(Records from a data collection)
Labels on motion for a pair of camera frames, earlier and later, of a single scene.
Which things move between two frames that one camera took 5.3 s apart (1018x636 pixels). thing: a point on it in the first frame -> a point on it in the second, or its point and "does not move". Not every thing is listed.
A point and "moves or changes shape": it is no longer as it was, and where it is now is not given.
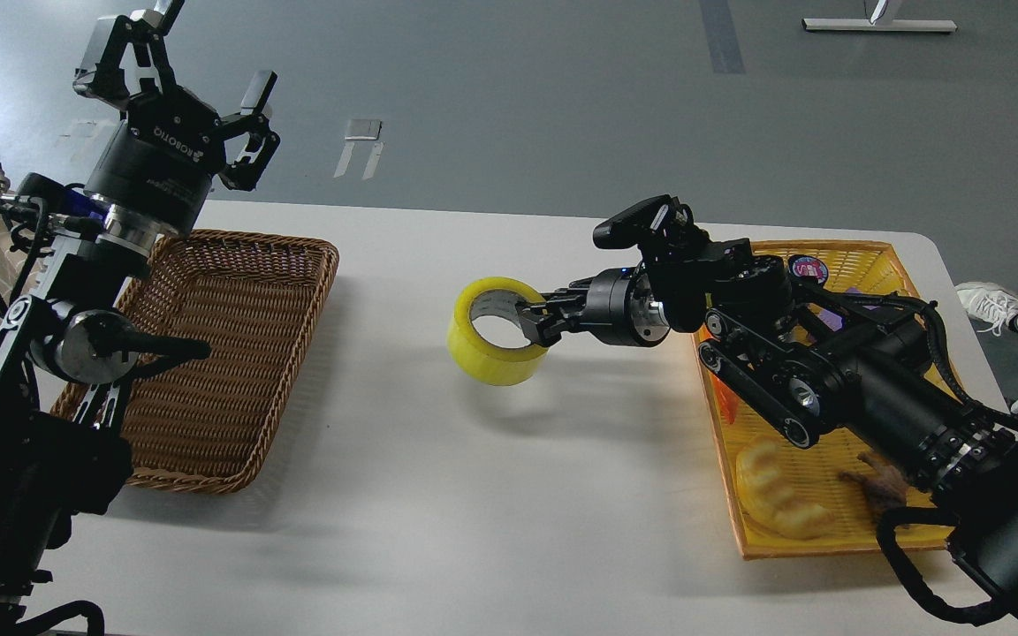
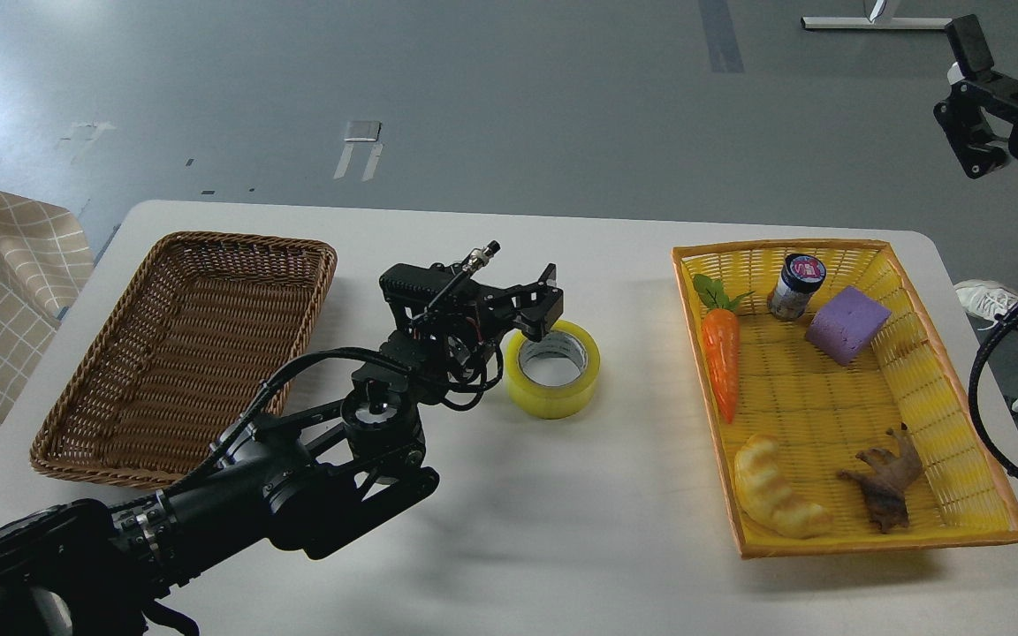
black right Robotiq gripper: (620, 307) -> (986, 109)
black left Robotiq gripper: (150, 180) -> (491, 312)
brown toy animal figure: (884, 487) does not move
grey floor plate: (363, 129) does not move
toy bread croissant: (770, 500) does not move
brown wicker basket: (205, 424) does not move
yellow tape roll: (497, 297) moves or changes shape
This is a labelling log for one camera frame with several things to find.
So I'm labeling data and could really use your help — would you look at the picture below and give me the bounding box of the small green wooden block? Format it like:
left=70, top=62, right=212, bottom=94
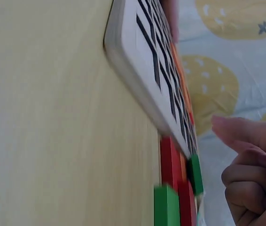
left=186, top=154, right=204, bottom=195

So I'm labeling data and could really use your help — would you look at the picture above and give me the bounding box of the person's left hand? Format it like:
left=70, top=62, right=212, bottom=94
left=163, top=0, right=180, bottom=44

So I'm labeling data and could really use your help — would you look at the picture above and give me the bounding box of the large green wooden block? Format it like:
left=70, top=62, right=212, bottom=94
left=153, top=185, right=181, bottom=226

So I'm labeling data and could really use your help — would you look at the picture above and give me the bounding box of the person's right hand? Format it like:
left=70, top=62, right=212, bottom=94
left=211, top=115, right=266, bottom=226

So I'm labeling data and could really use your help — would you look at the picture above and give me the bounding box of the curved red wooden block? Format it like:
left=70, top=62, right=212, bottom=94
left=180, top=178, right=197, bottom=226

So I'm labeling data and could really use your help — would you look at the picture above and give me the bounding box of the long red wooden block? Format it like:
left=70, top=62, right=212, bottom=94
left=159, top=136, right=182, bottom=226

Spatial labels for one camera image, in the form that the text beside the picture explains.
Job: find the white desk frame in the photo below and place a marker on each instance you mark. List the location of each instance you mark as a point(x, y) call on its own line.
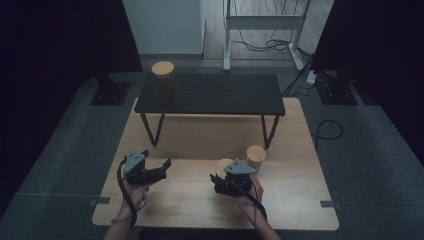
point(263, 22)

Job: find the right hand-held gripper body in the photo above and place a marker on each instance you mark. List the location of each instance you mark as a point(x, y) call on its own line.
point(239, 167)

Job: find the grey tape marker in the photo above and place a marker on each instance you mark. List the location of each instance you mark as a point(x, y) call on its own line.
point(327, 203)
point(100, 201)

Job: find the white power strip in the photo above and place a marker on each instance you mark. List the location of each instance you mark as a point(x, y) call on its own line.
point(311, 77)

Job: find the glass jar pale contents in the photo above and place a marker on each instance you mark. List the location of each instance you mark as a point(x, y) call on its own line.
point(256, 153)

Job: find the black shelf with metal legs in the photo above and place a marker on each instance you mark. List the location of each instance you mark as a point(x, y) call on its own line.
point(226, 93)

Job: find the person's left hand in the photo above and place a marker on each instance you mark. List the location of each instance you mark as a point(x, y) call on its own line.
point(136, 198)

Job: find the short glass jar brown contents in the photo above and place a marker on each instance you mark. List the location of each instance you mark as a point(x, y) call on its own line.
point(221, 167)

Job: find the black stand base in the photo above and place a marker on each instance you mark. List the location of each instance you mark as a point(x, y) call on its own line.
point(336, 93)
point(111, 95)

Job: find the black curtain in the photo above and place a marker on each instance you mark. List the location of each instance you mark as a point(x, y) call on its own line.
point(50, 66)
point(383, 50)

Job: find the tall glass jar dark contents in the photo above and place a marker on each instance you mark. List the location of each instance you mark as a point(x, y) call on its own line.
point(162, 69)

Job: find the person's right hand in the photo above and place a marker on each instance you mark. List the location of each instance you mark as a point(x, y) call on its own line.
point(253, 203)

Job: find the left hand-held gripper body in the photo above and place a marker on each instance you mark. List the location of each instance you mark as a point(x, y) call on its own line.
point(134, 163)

TRY IT: Retype, without changes, the lines from the line holding "Job: find the person's right" to the end of the data, both ends included.

FINISHED EXERCISE:
Job: find the person's right hand in the photo above and place a marker on each instance you mark. List the location of each instance you mark as a point(x, y) call on its own line.
point(253, 203)

Job: find the left hand-held gripper body in the photo above and place a marker on each instance you mark. List the location of each instance you mark as a point(x, y) call on its own line.
point(134, 163)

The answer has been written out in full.